Here is an example of the Document structure in JSON (I removed a lot of meta data for brevity. Also, and this is important, the "tokens"-array contains up to 700 objects in most cases.):
{
"_id" : ObjectId("5622c29eef86d3c2f23fd62c"),
"scanId" : "592ea208b6d108ee5ae63f79",
"volume" : "Volume I",
"chapters" : [
"Some Chapter Name"
],
"languages" : [
"English",
"German"
],
"tokens" : [
{
"form" : "The",
"index" : 0,
"tags" : [
"ART"
]
},
{
"form" : "house",
"index" : 1,
"tags" : [
"NN",
"NN_P"
]
},
{
"form" : "is",
"index" : 2,
"tags" : [
"V",
"CONJ_C"
]
}
]
}
So you see i don't have a plain text, here. I now want to build an index with Lucene to quickly search this DB. The problem is that i want to be able to search certain words, their tags AND the context around it. Like "give me all documents containing the word 'House' tagged as 'NN' followed by a word tagged with 'V'.". I couldn't find a way to index these sub-structures with native Lucene functionality.
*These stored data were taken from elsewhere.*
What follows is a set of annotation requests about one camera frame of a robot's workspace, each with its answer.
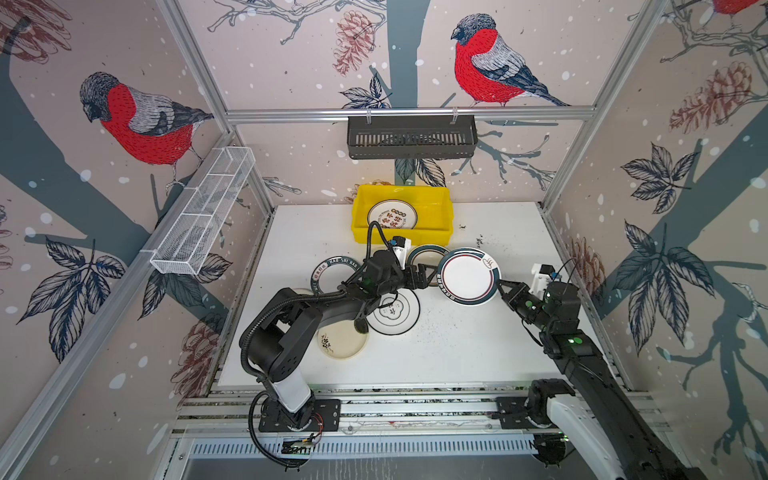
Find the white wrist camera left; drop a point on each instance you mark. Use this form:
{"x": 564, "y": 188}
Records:
{"x": 400, "y": 247}

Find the aluminium frame post right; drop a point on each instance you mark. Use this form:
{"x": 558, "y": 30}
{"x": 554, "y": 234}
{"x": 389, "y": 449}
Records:
{"x": 640, "y": 34}

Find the cream plate dark spot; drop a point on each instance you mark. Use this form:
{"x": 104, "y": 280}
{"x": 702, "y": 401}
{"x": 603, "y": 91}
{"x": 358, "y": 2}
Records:
{"x": 340, "y": 341}

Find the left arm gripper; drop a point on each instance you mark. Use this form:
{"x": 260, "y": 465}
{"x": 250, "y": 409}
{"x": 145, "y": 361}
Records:
{"x": 421, "y": 282}

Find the large green rim lettered plate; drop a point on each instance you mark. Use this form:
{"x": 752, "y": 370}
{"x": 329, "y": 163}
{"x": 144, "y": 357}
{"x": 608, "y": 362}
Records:
{"x": 331, "y": 272}

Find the white plate flower emblem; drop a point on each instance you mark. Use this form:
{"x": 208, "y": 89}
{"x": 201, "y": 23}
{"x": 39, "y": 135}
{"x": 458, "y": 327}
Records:
{"x": 396, "y": 314}

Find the green red rim plate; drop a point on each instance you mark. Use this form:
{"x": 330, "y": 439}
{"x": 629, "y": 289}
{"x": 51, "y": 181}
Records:
{"x": 427, "y": 254}
{"x": 468, "y": 276}

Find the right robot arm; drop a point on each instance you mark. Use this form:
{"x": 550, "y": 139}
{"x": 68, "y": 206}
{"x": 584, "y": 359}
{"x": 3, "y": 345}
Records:
{"x": 588, "y": 405}

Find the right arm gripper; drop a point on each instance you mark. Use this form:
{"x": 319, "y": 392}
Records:
{"x": 515, "y": 295}

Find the aluminium cross bar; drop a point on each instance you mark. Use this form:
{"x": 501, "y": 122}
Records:
{"x": 580, "y": 113}

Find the aluminium frame post left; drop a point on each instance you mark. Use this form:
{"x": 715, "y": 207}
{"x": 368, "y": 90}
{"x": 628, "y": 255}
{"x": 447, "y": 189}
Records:
{"x": 200, "y": 71}

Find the white plate red characters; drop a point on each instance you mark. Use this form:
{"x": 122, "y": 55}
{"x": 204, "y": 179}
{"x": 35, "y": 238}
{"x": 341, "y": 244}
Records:
{"x": 393, "y": 214}

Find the aluminium frame post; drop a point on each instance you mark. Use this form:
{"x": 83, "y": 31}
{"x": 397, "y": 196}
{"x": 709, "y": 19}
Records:
{"x": 640, "y": 34}
{"x": 200, "y": 71}

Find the white wire mesh basket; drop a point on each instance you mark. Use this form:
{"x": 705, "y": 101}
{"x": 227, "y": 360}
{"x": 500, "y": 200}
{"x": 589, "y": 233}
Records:
{"x": 189, "y": 241}

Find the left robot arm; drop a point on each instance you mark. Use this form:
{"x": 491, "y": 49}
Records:
{"x": 273, "y": 345}

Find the base rail assembly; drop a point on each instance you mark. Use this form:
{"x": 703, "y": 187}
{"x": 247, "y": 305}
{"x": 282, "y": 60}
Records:
{"x": 367, "y": 425}

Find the black hanging basket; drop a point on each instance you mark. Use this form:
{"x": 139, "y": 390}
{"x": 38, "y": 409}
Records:
{"x": 411, "y": 137}

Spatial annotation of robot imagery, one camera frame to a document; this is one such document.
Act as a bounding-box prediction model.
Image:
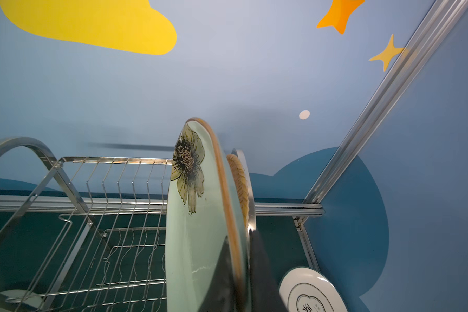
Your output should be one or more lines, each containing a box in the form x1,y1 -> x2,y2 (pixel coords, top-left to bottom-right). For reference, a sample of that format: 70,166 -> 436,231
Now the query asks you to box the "orange woven round plate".
227,154 -> 249,229

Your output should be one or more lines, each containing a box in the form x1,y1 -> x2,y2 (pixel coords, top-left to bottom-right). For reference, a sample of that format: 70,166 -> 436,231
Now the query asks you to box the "chrome two-tier dish rack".
0,136 -> 257,312

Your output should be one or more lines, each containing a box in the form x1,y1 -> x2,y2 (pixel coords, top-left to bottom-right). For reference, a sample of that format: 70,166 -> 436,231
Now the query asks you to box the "pale green flower plate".
165,118 -> 250,311

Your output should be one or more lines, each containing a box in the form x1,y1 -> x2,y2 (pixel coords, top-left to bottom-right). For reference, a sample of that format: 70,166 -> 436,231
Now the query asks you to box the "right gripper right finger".
249,230 -> 287,312

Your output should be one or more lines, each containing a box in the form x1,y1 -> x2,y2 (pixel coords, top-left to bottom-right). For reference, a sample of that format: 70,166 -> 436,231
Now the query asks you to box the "white plate black ring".
278,266 -> 348,312

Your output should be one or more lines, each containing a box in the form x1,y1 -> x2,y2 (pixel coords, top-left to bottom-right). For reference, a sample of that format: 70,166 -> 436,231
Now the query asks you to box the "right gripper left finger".
198,237 -> 235,312

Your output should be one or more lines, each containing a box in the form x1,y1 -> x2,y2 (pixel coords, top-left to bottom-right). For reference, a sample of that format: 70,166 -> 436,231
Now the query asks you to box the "right aluminium frame post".
304,0 -> 468,204

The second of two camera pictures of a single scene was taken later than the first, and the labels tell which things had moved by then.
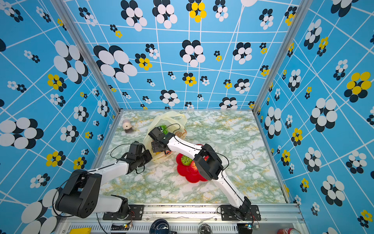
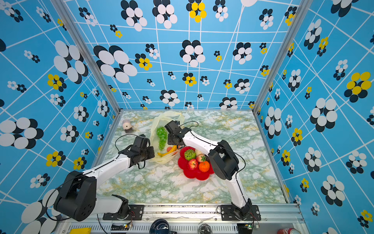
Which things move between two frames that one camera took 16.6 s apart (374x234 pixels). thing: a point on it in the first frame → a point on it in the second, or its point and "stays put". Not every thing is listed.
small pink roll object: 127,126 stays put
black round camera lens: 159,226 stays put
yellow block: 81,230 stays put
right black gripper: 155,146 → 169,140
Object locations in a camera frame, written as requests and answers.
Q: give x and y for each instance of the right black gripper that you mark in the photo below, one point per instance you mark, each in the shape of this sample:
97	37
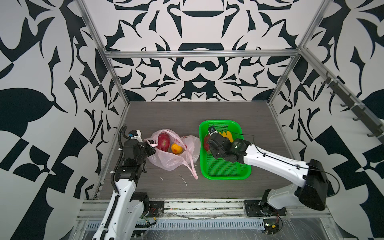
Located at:
213	152

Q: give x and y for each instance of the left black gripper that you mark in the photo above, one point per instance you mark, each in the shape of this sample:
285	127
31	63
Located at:
148	147

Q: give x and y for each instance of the yellow banana bunch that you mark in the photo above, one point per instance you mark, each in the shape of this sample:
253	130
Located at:
228	135

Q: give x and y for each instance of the green plastic basket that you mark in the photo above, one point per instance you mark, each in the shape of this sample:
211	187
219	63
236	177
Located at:
220	169

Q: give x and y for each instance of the pink plastic bag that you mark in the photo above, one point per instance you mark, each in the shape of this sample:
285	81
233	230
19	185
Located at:
169	161

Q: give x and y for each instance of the orange yellow fruit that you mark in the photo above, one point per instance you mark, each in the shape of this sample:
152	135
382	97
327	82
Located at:
176	149

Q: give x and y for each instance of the pink dragon fruit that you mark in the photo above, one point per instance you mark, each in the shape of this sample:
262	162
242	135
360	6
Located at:
164	142
205	143

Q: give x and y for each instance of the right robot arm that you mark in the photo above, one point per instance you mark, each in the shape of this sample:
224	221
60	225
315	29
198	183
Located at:
309	181

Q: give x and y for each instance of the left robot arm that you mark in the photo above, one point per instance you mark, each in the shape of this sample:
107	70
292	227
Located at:
126	205

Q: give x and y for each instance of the small circuit board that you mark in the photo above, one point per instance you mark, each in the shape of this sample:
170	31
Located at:
272	227

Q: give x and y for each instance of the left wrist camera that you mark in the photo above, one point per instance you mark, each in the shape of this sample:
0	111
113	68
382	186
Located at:
135	135

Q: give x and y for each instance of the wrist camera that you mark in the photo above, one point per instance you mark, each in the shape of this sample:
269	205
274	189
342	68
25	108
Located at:
212	130
135	135

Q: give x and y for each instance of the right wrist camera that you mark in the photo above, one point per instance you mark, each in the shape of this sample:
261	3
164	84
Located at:
212	130

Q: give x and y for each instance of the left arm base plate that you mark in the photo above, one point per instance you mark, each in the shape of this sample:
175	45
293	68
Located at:
155	209

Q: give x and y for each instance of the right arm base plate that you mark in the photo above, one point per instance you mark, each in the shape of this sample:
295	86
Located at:
255	208

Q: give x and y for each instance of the aluminium front rail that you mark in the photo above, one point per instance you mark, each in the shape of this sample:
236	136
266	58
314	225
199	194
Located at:
198	209

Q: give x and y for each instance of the white slotted cable duct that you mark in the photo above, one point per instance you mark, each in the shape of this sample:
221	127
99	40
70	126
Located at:
208	224

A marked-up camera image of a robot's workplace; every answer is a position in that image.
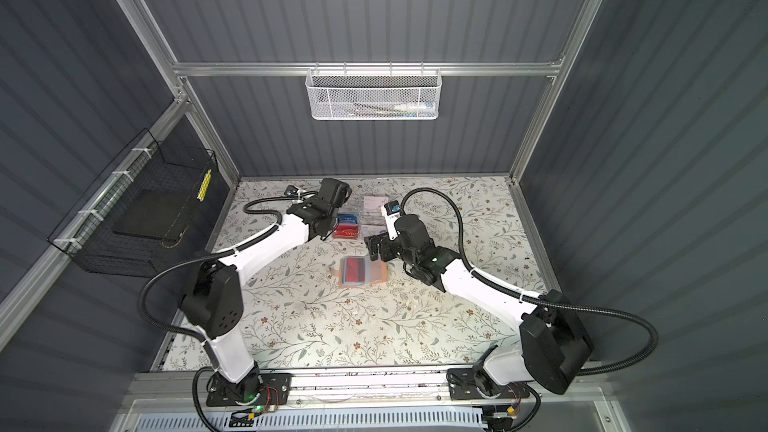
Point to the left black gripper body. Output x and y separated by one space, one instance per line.
333 221

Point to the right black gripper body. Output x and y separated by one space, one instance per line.
408 258

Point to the pink leather card holder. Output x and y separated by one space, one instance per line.
376 273

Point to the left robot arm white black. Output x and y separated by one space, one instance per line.
214 305

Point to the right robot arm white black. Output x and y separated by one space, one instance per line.
554 343

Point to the clear acrylic card organizer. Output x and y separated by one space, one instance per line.
369 224

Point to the red card in organizer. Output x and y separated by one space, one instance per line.
346 231

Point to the pink card in organizer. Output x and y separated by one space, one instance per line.
373 204

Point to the yellow tag on basket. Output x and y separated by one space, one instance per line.
204 185

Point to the white tube in basket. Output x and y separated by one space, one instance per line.
416 109

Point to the black pad in basket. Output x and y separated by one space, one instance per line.
159 215

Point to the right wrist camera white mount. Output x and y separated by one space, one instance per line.
391 211

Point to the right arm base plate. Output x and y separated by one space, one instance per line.
466 384

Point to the white wire mesh basket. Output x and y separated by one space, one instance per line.
349 97

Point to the white perforated cable duct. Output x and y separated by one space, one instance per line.
352 419

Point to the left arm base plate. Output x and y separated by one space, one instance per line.
255 390

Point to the black wire mesh basket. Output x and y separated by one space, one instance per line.
176 164

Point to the aluminium front rail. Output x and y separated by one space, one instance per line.
375 386

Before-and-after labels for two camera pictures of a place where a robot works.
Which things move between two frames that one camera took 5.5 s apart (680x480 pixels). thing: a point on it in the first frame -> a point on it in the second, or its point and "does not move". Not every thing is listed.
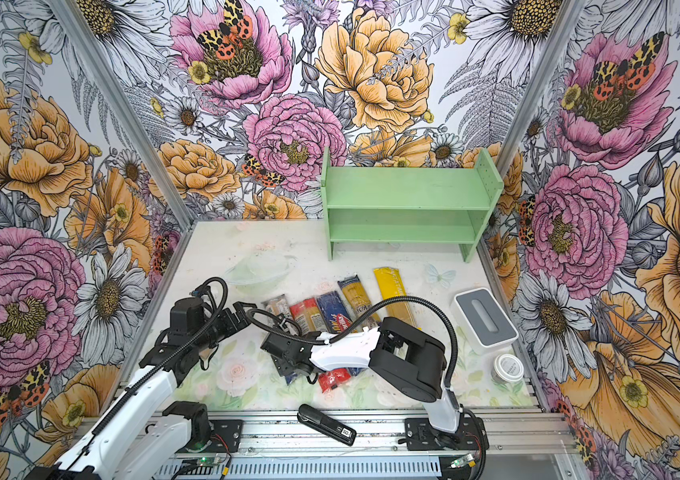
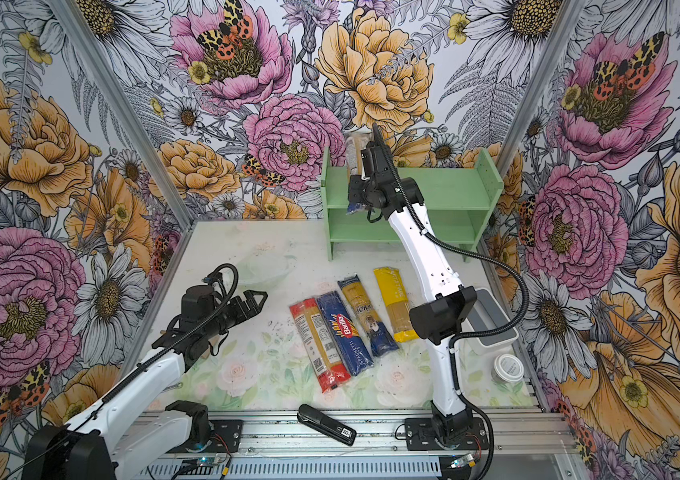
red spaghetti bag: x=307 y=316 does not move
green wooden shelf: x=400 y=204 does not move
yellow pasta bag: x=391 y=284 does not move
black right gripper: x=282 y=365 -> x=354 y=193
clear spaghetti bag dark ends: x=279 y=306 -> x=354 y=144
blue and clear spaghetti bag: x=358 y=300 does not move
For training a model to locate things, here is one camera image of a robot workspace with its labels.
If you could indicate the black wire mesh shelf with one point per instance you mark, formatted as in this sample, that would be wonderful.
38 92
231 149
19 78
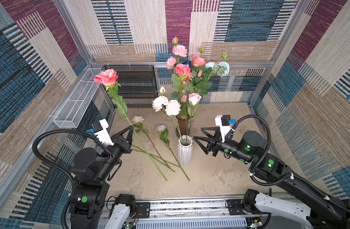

What i tried to do to at least be able to search for words and their tags is the following: In my Lucene index, a document doesn't represent a whole page, but only a word/token with it's tags. So one index document looks like this (expressed in JSON syntax for readability):
{
"token" : "house",
"tag" : "NN",
"tag" : "NN_P",
"index" : 1,
"pageId" : "5622c29eef86d3c2f23fd62c"
}
... Yes, Lucene allows me to use one field multiple times. So now i can search for a word and it's tags and get a reference to the page object in my DB via it's ID. But this is pretty ugly for two reasons: I now have two completely different document representations (DB and Lucene index) and to process a complex query like the one i mentioned above i'd have to query for the word and it's tag and then further check the context of the hits in the retrieved documents manually.
So my question is: Is there a way to index documents in Lucene containing fields/properties whose values are nested objects that in turn have certain properties?